▶ **What the task requires**: Please find the lines in the following records that hold "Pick", and copy them.

══════════════════════════════

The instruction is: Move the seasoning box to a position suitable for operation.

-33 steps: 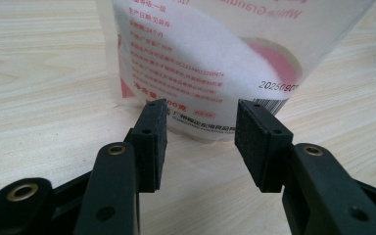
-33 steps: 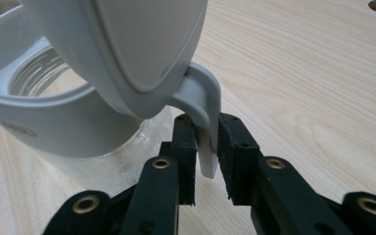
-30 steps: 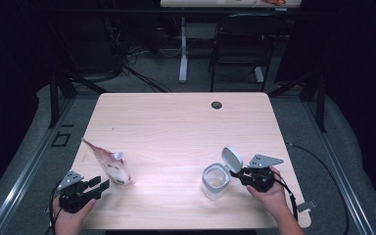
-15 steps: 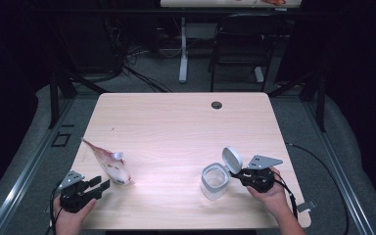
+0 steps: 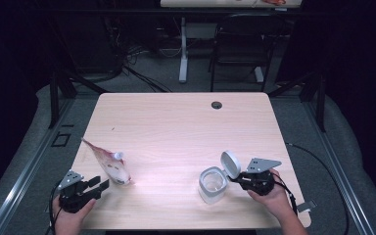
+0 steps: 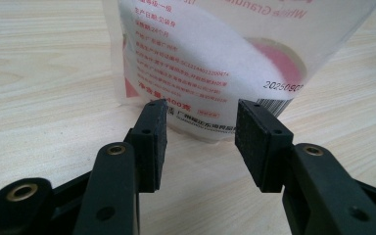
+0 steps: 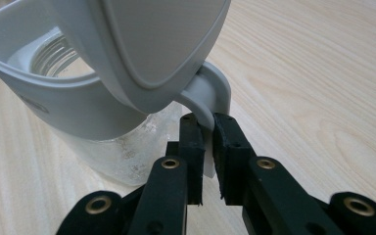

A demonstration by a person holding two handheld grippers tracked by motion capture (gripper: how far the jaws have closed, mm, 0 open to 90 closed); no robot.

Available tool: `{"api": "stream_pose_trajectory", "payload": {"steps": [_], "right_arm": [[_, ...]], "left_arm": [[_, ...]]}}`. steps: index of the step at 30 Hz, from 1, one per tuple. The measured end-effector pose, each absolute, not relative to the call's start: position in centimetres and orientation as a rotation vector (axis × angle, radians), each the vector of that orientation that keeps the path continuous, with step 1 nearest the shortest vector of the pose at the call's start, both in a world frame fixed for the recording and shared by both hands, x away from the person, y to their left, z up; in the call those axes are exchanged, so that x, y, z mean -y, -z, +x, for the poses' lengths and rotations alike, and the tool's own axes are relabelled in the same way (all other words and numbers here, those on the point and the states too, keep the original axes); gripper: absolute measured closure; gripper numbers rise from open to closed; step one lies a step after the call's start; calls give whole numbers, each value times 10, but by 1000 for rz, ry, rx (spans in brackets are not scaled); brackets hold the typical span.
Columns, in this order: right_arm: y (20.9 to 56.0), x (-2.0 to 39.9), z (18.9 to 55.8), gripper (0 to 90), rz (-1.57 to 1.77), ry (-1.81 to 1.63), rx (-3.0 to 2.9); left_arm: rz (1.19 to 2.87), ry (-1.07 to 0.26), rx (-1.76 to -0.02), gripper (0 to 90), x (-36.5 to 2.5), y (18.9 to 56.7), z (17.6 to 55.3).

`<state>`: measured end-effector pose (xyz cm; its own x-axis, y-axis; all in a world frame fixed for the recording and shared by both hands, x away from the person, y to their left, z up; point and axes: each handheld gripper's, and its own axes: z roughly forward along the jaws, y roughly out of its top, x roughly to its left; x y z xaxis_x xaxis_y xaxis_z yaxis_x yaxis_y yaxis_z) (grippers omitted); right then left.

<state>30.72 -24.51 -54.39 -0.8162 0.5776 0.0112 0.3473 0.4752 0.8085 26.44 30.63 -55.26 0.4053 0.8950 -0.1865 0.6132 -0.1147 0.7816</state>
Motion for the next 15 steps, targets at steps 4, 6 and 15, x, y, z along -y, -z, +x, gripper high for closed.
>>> {"api": "stream_pose_trajectory", "payload": {"steps": [4,6,15], "right_arm": [[544,246,307,825,791,-1263,-2468],[545,246,308,815,811,-1278,-2459],[547,250,312,784,873,-1310,-2427]], "left_arm": [[1827,-424,-1301,554,-306,553,265],[1826,-425,-1300,553,-305,553,265],[1817,-423,-1309,551,-306,554,265]]}}
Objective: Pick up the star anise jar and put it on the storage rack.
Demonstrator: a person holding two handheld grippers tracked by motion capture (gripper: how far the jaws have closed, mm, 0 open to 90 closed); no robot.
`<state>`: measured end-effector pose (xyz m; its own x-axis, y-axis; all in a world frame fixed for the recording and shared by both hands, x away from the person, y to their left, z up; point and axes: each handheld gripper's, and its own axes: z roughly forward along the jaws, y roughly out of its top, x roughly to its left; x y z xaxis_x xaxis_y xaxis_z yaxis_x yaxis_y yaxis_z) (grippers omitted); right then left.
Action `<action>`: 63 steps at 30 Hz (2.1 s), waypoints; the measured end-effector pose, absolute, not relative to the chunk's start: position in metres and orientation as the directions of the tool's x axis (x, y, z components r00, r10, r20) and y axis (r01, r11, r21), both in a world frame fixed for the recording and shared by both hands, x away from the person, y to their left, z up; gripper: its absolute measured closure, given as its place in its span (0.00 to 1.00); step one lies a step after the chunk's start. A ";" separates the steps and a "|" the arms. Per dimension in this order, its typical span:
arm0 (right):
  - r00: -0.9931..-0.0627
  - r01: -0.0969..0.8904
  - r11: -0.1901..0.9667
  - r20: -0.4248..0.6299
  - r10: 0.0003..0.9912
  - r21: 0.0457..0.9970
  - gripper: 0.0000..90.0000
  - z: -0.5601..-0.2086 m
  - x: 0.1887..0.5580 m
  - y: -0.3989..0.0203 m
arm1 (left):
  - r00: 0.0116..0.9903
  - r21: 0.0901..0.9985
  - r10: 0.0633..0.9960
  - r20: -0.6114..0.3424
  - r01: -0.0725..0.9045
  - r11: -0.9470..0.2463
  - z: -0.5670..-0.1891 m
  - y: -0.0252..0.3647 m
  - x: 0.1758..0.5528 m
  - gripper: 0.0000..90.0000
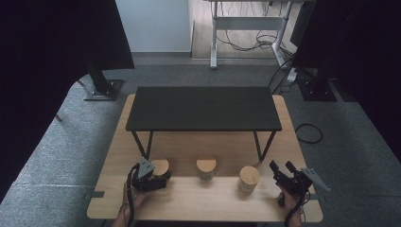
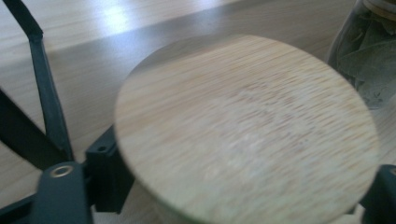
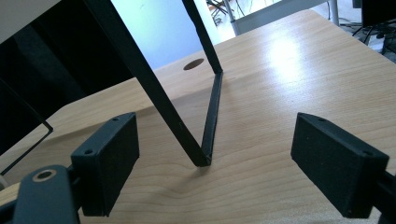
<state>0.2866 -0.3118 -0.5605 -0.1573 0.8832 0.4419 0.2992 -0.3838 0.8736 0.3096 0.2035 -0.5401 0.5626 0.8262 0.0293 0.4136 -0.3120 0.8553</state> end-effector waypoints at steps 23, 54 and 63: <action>-0.159 0.303 -0.381 0.440 0.884 0.874 0.16 -0.560 0.287 -0.311 | 0.589 0.871 0.807 0.044 0.372 -0.319 -0.542 0.206 0.309 0.28; -0.149 0.302 -0.394 0.451 0.880 0.868 0.17 -0.561 0.287 -0.313 | 0.596 0.894 0.800 0.063 0.323 -0.311 -0.500 0.215 0.285 0.28; -0.145 0.302 -0.403 0.460 0.876 0.864 0.17 -0.561 0.287 -0.313 | 0.608 0.906 0.791 0.062 0.298 -0.300 -0.481 0.216 0.277 0.28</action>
<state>0.2867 -0.3133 -0.5611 -0.1452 0.8760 0.4599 0.3018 -0.4034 0.8638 0.2774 0.2158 -0.4808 0.6082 0.7914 0.0615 0.2982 -0.2996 0.9063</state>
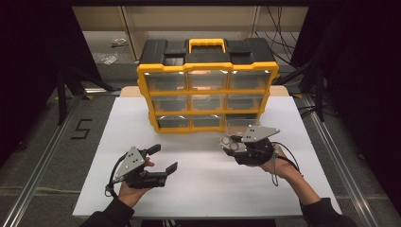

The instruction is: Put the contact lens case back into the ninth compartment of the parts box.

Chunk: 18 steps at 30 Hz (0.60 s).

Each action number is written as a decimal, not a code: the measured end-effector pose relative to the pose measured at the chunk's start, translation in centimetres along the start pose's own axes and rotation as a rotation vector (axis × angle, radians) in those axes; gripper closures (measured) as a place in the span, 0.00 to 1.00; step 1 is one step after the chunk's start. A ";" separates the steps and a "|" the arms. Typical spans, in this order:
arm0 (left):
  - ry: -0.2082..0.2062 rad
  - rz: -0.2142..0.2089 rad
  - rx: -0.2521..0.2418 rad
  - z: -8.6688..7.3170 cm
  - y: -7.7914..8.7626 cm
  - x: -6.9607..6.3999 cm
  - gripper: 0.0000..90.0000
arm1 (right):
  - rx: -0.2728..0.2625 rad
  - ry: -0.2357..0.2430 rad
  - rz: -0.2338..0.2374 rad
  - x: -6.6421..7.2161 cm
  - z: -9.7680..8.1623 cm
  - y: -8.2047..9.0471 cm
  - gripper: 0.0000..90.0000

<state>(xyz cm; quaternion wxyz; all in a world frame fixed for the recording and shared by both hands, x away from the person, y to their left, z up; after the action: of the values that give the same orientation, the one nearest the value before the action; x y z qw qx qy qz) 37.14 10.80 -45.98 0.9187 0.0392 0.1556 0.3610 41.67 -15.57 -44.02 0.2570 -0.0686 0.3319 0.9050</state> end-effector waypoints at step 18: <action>-0.001 0.002 0.013 -0.2 -0.2 0.1 0.16 | -0.004 -0.080 -0.098 -3.4 1.0 0.1 0.55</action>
<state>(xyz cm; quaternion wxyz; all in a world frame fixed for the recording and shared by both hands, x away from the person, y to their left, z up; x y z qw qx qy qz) 37.24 10.68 -46.22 0.9180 0.0455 0.1574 0.3611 44.55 -16.43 -42.18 0.3139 -0.0489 0.3156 0.8941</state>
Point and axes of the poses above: each handheld gripper's, and its own axes: y roughly backward along the jaws, z roughly out of its top, x roughly to its left, the point moved 7 cm from there along -y, roughly forward along the jaws, and after that the axes turned 11 degrees about y, right-handed, at the moved point
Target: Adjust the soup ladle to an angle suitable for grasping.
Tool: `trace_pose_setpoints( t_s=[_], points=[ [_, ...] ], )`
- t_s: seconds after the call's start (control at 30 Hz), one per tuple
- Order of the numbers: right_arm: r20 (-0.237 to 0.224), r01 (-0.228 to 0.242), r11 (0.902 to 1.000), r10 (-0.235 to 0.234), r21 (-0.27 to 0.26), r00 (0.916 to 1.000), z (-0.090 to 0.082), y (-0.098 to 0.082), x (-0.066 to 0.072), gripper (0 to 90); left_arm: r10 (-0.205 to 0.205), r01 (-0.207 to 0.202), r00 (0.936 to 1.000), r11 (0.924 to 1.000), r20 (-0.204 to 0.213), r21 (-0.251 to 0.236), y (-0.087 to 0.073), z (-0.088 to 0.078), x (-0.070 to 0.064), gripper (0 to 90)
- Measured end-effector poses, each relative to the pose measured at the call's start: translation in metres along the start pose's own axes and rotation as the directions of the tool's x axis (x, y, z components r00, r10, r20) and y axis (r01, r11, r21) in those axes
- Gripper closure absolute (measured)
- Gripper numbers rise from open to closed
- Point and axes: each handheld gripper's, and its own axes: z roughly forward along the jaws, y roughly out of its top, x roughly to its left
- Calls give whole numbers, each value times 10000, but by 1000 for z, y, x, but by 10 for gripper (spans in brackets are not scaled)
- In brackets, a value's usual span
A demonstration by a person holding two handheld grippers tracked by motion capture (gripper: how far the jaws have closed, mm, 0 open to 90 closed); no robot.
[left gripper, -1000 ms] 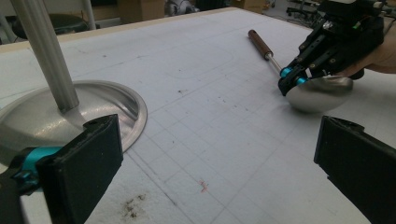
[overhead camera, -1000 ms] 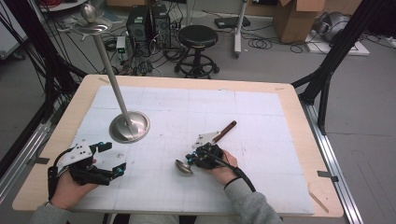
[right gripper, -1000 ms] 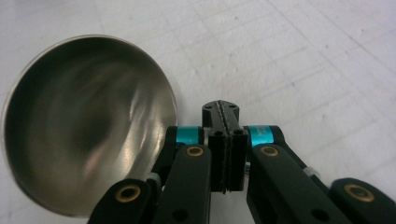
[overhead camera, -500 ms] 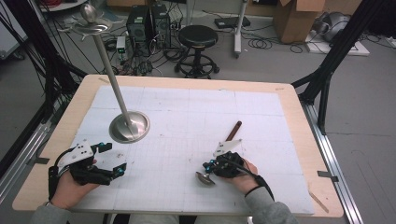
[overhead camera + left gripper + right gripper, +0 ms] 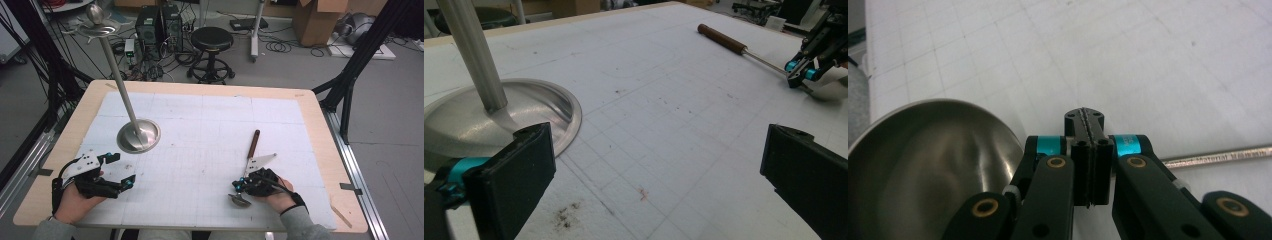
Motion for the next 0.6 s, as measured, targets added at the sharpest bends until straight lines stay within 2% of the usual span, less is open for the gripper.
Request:
trace_pose_setpoints(
  t_s=[0.13,0.47,0.6],
  points=[
    [-132,-323,9995,323,22,9994,-11,-11,-5,900,53,-53,10000,10000,24,26,0,0,0,17],
    [-18,-812,9967,812,-97,9967,-45,-45,-18,900,46,-46,10000,9999,27,91,0,1,-1,18],
    [-153,-969,9950,966,-235,9952,-51,-53,-23,900,52,-52,10000,9999,27,127,0,2,0,18]
  ],
)
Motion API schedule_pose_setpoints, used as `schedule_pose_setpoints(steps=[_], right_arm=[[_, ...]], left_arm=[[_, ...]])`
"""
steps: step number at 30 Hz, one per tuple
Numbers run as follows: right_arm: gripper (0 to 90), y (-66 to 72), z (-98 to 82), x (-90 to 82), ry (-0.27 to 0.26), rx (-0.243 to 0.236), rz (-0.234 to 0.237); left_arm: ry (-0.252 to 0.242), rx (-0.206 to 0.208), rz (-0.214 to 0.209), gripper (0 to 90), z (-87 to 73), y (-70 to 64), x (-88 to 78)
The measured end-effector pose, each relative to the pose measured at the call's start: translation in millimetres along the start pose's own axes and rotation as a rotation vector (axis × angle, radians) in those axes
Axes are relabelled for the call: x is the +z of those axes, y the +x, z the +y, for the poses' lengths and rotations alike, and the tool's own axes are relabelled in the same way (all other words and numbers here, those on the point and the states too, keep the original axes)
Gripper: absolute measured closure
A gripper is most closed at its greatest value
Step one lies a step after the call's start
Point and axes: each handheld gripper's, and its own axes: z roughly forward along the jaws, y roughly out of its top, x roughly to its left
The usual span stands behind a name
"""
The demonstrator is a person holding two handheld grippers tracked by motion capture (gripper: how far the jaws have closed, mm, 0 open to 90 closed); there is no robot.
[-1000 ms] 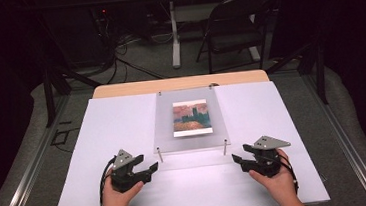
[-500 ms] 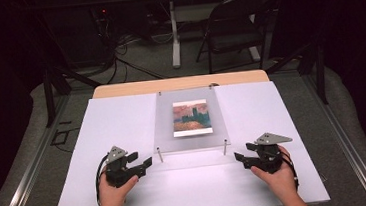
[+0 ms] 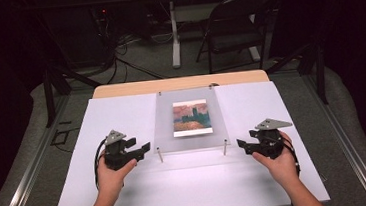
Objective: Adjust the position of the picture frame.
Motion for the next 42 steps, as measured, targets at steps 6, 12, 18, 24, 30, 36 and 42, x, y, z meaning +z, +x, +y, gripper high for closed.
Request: schedule_pose_setpoints(steps=[6,12,18,24,30,36,42], right_arm=[[36.4,-4.5,22.2,10.9,0.005,-0.017,0.032],[36.4,-11.2,40.6,33.2,0.003,0.005,0.034],[35.2,-18.2,55.9,52.3,0.025,0.042,0.038],[34.6,-24.8,73.1,66.0,0.027,0.054,0.029],[35.0,-29.3,83.6,76.3,0.004,0.088,0.037],[35.6,-27.2,87.9,92.9,0.020,0.078,0.041],[35.3,-23.2,88.8,109.2,0.058,0.081,0.055]], left_arm=[[0.018,0.011,-0.006,34.2,26.2,2.6,14.8],[0.029,-0.017,-0.022,34.1,41.7,4.8,35.8],[0.032,-0.050,-0.022,34.2,61.4,9.3,52.3],[0.036,-0.064,-0.012,34.1,76.4,15.9,61.3],[0.053,-0.083,-0.018,34.2,81.4,21.4,74.9],[0.073,-0.110,-0.009,34.2,81.1,24.7,88.6],[0.100,-0.127,-0.008,34.2,77.4,28.6,103.2]])
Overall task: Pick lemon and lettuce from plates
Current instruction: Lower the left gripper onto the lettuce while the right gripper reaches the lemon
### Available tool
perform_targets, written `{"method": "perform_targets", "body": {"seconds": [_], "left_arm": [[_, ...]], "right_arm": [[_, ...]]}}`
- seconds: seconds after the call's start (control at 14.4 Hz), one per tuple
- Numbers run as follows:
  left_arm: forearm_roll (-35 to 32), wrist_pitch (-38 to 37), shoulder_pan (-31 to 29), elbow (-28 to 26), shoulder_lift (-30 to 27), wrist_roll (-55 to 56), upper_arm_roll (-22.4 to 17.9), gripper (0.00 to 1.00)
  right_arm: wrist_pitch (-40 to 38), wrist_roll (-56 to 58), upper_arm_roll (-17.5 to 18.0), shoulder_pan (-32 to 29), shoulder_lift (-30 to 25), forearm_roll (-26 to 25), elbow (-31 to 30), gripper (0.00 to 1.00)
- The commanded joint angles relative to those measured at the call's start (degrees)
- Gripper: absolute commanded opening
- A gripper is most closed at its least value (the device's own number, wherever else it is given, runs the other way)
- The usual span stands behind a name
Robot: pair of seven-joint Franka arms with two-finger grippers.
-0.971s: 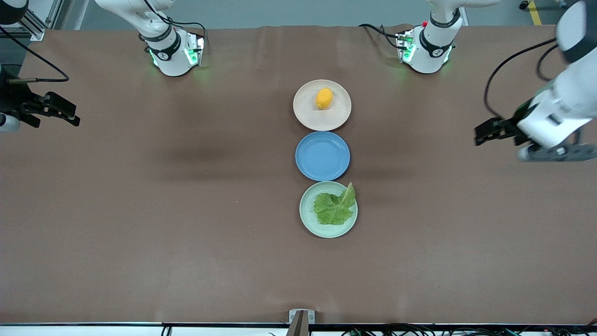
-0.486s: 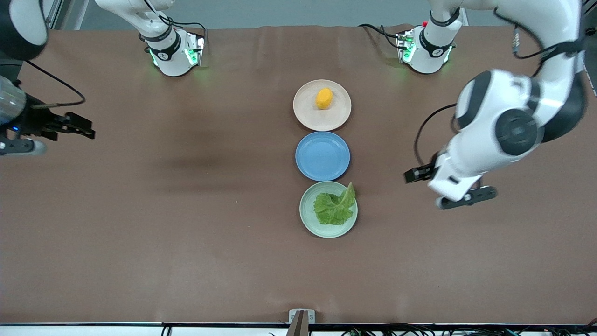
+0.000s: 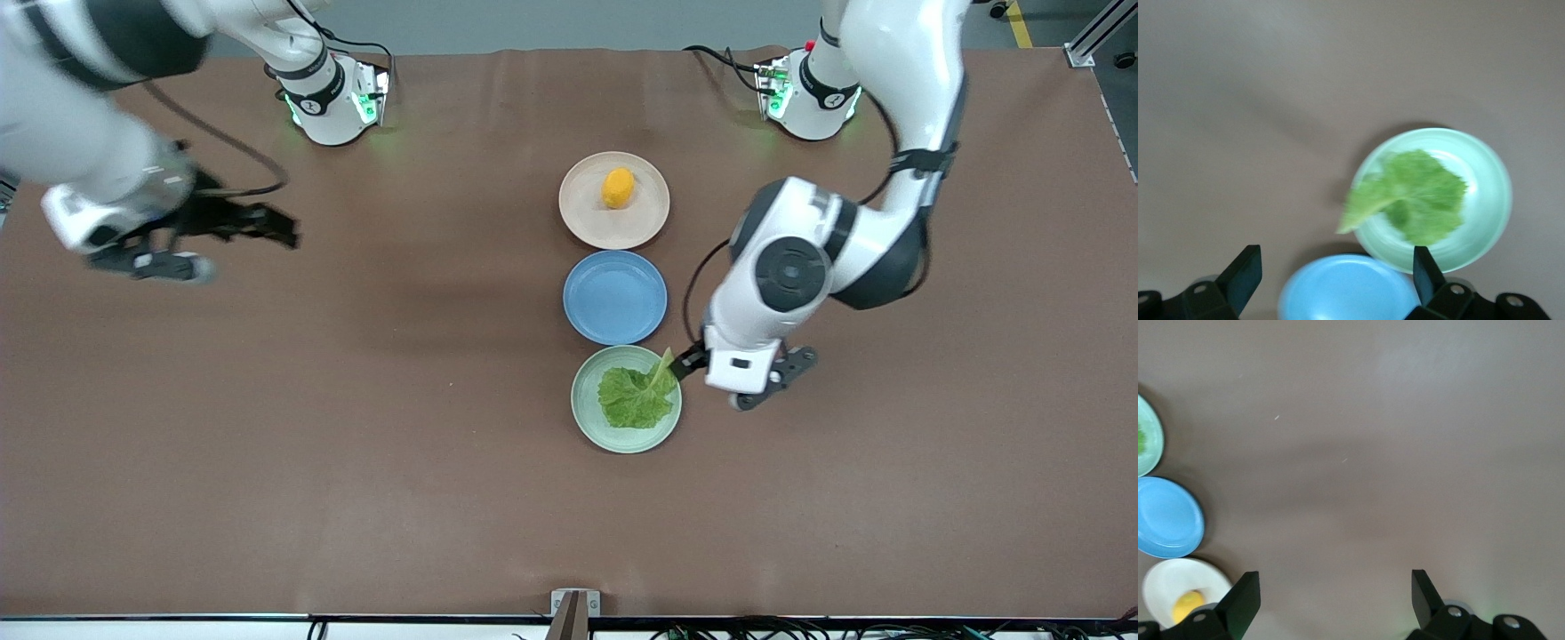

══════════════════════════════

▶ **Completed exercise**:
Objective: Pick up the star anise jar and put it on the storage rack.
Overall task: Pick lemon and lettuce from plates

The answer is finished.